* **WHAT YOU ARE ASKED TO DO**: Find the word "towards" in the data below and copy each line that holds it.
——
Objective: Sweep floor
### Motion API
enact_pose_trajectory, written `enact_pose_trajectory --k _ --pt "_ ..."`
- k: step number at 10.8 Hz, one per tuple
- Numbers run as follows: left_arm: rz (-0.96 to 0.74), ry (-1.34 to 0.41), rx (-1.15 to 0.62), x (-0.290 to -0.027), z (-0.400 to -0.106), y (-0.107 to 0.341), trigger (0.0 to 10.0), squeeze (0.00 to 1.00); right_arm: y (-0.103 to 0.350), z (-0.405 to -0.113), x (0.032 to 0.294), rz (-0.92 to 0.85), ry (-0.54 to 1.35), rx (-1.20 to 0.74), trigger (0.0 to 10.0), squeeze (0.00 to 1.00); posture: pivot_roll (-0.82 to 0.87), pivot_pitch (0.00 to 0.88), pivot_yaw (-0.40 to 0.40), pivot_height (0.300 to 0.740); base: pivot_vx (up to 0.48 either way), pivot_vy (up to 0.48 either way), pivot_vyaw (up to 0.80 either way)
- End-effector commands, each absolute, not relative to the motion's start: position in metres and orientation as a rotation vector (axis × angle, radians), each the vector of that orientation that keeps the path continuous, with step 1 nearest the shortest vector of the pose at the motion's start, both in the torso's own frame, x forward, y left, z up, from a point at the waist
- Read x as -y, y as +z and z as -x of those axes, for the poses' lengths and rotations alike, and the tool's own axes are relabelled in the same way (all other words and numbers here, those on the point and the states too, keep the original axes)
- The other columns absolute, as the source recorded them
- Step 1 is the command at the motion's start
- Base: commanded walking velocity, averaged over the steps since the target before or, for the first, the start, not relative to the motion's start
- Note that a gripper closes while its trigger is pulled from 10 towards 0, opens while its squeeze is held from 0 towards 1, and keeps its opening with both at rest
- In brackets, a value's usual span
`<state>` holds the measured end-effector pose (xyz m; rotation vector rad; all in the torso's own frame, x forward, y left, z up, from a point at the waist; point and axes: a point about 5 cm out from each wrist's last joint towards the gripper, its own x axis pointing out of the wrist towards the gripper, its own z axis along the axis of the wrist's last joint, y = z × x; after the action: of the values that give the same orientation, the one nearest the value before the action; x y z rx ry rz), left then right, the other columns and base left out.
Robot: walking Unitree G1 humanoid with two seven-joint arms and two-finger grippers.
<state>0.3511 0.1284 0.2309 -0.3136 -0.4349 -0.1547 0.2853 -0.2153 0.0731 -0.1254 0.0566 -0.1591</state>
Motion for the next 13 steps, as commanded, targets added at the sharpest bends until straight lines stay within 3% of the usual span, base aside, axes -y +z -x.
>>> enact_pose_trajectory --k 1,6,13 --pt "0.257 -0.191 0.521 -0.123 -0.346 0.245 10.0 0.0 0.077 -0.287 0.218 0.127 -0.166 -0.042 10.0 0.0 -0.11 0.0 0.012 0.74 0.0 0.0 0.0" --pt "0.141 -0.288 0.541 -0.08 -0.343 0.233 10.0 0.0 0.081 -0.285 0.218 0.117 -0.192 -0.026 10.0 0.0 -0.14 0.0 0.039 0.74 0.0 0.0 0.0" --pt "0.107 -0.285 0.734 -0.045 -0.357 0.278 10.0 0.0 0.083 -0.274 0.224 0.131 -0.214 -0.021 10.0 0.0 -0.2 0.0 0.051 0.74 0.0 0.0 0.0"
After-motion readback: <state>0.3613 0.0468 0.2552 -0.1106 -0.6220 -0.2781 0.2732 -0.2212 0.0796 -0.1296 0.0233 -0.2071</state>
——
* **RESPONSE**:
- Note that a gripper closes while its trigger is pulled from 10 towards 0, opens while its squeeze is held from 0 towards 1, and keeps its opening with both at rest
`<state>` holds the measured end-effector pose (xyz m; rotation vector rad; all in the torso's own frame, x forward, y left, z up, from a point at the waist; point and axes: a point about 5 cm out from each wrist's last joint towards the gripper, its own x axis pointing out of the wrist towards the gripper, its own z axis along the axis of the wrist's last joint, y = z × x; after the action: of the values that give the same orientation, the one nearest the value before the action; x y z rx ry rz), left then right, the other columns and base left out.

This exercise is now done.